捕获外部父组同时忽略内部父组 [英] Capture outer paren groups while ignoring inner paren groups
问题描述
我正在使用 C# 和正则表达式,尝试捕获外部括号组,同时忽略内部括号组.我有遗留生成的文本文件,其中包含数千个字符串结构,如下所示:
I'm using C# and regex, trying capture outer paren groups while ignoring inner paren groups. I have legacy-generated text files containing thousands of string constructions like the following:
([txtData] of COMPOSITE
(dirty FALSE)
(composite [txtModel])
(view [star3])
(creationIndex 0)
(creationProps )
(instanceNameSpecified FALSE)
(containsObject nil)
(sName txtData)
(txtDynamic FALSE)
(txtSubComposites )
(txtSubObjects )
(txtSubConnections )
)
([txtUI] of COMPOSITE
(dirty FALSE)
(composite [txtModel])
(view [star2])
(creationIndex 0)
(creationProps )
(instanceNameSpecified FALSE)
(containsObject nil)
(sName ApplicationWindow)
(txtDynamic FALSE)
(txtSubComposites )
(txtSubObjects )
(txtSubConnections )
)
([star38] of COMPOSITE
(dirty FALSE)
(composite [txtUI])
(view [star39])
(creationIndex 26)
(creationProps composite [txtUI] sName Bestellblatt)

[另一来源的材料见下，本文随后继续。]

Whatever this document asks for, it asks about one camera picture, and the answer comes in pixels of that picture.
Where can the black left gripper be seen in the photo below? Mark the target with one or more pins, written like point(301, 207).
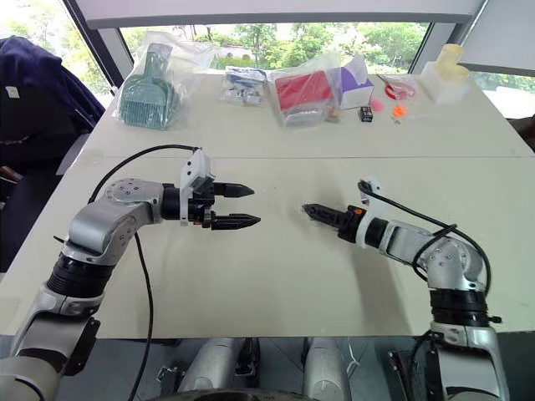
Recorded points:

(instanceNameSpecified TRUE)
(containsObject COMPOSITE)
(sName Bestellblatt)
(txtDynamic FALSE)
(txtSubComposites )
(txtSubObjects )
(txtSubConnections )
)
我正在寻找一个可以捕获上面示例中的 3 个分组的正则表达式,这是我迄今为止尝试过的:
I am looking for a regex that will capture the 3 groupings in the example above, and here is what I have tried so far:
Regex regex = new Regex(@"\((.*?)\)");
return regex.Matches(str);
上述正则表达式的问题在于它会找到内部括号分组,例如dirty FALSE
和composite [txtModel]
.但是我希望它匹配的是每个外部分组,例如上面显示的 3.外部分组的定义很简单:
The problem with the regex above is that it finds inner paren groupings such as dirty FALSE
and composite [txtModel]
. But what I want it to match is each of the outer groupings, such as the 3 shown above. The definition of an outer grouping is simple:
- 打开括号是文件中的第一个字符,或者它跟在换行符和/或回车符之后.
- 结束括号要么是文件中的最后一个字符,要么后面跟着一个换行符或回车符.
我希望正则表达式模式忽略所有不遵守上面数字 1 和 2 的父分组.通过忽略"我的意思是它们不应该被视为匹配 - 但它们应该作为外部分组匹配的一部分返回.

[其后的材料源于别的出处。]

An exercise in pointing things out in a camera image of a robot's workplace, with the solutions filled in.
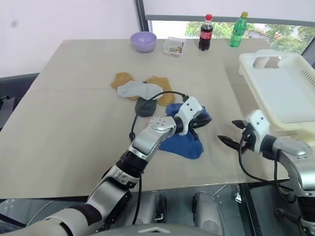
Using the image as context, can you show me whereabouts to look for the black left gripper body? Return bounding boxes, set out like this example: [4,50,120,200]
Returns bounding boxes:
[188,115,204,130]

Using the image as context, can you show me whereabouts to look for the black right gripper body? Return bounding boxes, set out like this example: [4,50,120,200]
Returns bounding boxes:
[239,122,257,152]

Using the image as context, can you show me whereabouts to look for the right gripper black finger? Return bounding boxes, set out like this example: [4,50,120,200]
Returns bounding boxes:
[231,119,248,130]
[217,134,243,151]

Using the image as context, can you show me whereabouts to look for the tan sock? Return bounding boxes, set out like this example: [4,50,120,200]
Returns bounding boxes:
[127,75,176,107]
[110,71,136,90]

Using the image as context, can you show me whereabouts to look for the dark grey sock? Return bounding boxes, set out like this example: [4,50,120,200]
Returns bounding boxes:
[134,97,158,118]

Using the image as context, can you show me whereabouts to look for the white plastic basket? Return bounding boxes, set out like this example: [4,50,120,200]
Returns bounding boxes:
[237,49,315,144]

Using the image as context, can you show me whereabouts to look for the light grey sock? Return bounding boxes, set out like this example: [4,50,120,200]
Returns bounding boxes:
[117,81,164,100]

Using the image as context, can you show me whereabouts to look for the colourful clips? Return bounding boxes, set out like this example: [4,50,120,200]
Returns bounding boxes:
[166,43,185,55]

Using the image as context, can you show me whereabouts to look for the clear plastic box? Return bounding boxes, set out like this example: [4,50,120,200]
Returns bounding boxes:
[161,36,187,58]

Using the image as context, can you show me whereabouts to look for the cola bottle with red cap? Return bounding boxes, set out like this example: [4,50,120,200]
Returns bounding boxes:
[198,13,214,52]

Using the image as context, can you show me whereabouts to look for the green bottle with yellow cap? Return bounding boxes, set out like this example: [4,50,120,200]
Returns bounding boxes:
[228,11,249,48]

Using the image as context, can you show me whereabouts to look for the purple bowl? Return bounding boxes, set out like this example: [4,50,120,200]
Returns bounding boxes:
[129,31,158,53]

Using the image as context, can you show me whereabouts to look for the grey curved robot torso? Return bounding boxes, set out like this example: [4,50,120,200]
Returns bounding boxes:
[93,222,205,236]

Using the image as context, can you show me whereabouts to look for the white roller blind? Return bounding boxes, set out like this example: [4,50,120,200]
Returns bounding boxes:
[143,0,315,27]

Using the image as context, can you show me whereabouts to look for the black cabinet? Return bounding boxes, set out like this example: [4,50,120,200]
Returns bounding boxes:
[0,72,40,131]

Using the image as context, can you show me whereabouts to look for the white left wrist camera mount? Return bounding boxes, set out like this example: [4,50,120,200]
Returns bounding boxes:
[175,96,205,137]

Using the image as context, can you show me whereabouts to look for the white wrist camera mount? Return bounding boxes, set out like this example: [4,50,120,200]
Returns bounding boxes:
[244,109,272,152]
[175,96,205,137]

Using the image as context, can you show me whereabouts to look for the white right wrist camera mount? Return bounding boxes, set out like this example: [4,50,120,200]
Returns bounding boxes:
[244,109,272,152]

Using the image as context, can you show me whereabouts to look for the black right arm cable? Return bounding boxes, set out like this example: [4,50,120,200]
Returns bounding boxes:
[237,134,296,203]

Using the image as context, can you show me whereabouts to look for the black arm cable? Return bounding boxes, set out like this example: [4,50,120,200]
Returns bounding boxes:
[128,91,190,226]
[237,134,296,203]

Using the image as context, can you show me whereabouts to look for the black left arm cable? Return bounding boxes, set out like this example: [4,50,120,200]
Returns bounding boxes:
[128,91,190,226]

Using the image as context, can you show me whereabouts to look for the dark window frame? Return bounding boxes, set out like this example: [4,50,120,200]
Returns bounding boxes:
[134,0,158,40]

I want the regex pattern to ignore all paren-groupings that don't obey numbers 1 and 2 above. By "ignore" I mean that they shouldn't be seen as a match - but they should be returned as part of the outer grouping match.

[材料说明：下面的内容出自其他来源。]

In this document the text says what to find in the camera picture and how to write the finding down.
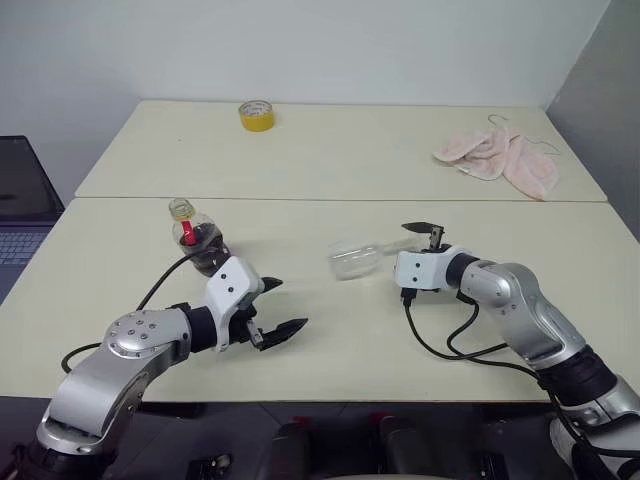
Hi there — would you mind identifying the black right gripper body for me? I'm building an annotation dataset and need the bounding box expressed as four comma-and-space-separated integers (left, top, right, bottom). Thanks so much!
426, 225, 448, 253

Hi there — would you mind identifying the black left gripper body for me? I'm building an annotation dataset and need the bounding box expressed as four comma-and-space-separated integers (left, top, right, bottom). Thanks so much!
228, 291, 265, 347

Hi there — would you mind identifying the clear plastic bottle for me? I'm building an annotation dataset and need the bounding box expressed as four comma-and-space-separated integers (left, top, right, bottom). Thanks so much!
327, 235, 436, 283

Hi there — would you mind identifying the dark laptop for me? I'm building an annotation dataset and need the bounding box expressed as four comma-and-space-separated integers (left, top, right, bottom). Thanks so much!
0, 135, 66, 296

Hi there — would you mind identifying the bottle with dark liquid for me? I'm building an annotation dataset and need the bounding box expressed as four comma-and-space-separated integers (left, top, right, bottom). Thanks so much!
167, 198, 232, 277

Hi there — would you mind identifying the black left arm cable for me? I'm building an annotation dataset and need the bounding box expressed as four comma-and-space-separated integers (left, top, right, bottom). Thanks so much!
60, 254, 222, 374

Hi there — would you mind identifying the dark rounded shape, red mark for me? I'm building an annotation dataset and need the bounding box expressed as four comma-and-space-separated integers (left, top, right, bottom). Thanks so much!
269, 417, 351, 480
372, 412, 481, 480

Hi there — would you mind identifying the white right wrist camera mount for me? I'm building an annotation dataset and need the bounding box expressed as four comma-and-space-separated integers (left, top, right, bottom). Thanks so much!
393, 244, 469, 292

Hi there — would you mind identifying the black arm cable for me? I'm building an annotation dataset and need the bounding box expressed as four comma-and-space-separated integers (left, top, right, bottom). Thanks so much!
399, 287, 640, 480
60, 254, 222, 374

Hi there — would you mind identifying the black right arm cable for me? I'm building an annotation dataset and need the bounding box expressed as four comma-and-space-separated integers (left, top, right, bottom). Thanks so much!
399, 287, 640, 480

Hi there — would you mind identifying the pink towel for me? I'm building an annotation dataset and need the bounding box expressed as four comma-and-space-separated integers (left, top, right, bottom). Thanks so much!
432, 127, 560, 202

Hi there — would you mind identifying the yellow tape roll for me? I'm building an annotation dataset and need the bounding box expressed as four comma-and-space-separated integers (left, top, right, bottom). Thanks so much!
237, 99, 279, 134

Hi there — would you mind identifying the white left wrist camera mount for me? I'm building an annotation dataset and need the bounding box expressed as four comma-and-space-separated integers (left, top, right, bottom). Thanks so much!
205, 257, 265, 351

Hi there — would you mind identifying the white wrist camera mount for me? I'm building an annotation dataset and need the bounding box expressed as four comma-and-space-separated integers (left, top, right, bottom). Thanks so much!
205, 257, 265, 351
393, 244, 469, 292

因此,为了实现我的目标,当我的 C# 正则表达式与上面的示例运行时,我应该返回一个 regex MatchCollection
恰好有 3 个匹配项,如上所示.
So, for my objective to be met, when my C# regex runs against the example above, I should get back a regex MatchCollection
with exactly 3 matches, just as shown above.
是怎么做的?(提前致谢.)
How is it done? (Thanks in advance.)
推荐答案
您可以通过 实现平衡组.
这是一个匹配外括号的演示.
Here is a demo to match outer brackets.
string sentence = @"([txtData] of COM ..."; // your text
string pattern = @"\((?>\((?<c>)|[^()]+|\)(?<-c>))*(?(c)(?!))\)";
Regex rgx = new Regex(pattern);
foreach (Match match in rgx.Matches(sentence))
{
Console.WriteLine(match.Value);
Console.WriteLine("--------");
}
这篇关于捕获外部父组同时忽略内部父组的文章就介绍到这了,希望我们推荐的答案对大家有所帮助,也希望大家多多支持IT屋!